On 23 September 2010, the 3TU Federation announced an extensive cooperative agreement with AMI's German counterpart, MATHEON. The cooperation will extend to shared master's programs, coordinated graduate schools, a European project for e-learning, a Dutch-German research program and an exchange program for professors. The AMI-MATHEON cooperation will encompass 80 professors and over 500 researchers; it will be the largest mathematics cluster in Europe.

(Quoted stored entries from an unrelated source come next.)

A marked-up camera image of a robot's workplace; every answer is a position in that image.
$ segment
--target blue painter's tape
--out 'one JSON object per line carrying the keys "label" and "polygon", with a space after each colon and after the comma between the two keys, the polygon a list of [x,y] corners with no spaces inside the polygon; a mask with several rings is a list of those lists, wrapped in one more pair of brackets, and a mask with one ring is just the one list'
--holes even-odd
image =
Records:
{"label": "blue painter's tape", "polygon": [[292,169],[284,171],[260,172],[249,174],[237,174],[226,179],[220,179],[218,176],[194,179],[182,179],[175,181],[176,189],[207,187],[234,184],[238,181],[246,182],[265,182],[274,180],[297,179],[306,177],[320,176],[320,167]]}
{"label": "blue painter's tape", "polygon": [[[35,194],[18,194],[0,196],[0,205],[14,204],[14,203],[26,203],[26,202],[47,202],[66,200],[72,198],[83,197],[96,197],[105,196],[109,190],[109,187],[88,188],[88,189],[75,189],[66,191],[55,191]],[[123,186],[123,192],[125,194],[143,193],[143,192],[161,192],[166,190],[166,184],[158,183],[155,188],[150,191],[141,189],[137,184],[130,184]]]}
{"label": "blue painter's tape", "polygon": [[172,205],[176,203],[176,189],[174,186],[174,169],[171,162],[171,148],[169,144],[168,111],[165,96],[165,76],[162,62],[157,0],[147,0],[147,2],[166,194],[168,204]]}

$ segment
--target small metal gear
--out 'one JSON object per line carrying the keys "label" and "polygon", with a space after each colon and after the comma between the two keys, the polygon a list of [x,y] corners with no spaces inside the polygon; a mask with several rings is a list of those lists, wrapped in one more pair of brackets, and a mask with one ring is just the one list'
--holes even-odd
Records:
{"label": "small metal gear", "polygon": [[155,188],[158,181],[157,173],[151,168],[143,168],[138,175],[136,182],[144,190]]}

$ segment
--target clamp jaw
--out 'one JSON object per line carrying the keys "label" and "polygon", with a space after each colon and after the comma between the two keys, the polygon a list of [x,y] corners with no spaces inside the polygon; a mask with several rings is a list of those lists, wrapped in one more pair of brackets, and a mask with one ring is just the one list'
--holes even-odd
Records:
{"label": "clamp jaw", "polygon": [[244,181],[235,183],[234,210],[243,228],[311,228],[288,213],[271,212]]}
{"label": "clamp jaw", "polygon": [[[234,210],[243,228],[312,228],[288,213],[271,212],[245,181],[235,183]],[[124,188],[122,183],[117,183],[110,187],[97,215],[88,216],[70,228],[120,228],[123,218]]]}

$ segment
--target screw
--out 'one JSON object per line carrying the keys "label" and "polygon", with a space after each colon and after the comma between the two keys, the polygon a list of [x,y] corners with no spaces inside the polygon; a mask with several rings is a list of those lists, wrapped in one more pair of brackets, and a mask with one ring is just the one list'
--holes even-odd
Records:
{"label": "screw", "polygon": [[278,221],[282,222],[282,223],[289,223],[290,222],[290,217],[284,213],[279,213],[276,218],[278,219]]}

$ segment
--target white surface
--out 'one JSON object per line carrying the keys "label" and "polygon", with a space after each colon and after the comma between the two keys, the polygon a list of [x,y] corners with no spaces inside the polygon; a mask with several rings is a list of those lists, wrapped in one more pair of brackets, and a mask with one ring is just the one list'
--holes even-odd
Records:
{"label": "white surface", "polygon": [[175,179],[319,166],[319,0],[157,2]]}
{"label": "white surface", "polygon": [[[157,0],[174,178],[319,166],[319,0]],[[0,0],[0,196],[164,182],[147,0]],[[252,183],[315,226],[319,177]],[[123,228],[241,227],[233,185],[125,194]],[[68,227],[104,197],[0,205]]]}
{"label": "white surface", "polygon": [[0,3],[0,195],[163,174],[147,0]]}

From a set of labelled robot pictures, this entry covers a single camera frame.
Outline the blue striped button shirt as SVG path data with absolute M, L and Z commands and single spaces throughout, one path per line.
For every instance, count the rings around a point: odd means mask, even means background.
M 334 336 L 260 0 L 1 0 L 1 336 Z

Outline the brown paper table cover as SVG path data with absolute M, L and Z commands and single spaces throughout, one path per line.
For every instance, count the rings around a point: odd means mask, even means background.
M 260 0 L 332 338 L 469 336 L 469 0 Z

=== 4TU.Centre for Research Data ===
4TU.Centre for Research Data (short name: 4TU.ResearchData) (formerly known as 3TU.Datacentrum) is a data archive for research data in science and engineering. The archive stores research data in a permanent and sustainable manner, according to the guidelines of the international Data Seal of Approval; it is listed in the Registry of Research Data Repositories re3data.org.

4TU.ResearchData is currently run by a consortium of three partners: TU Delft, TU Eindhoven and Twente University. The consortium is open to any organization that shares, and actively contributes to, the archive’s mission. It is part of the larger 4TU.Federation that comprises Delft, Eindhoven and Twente and also Wageningen University.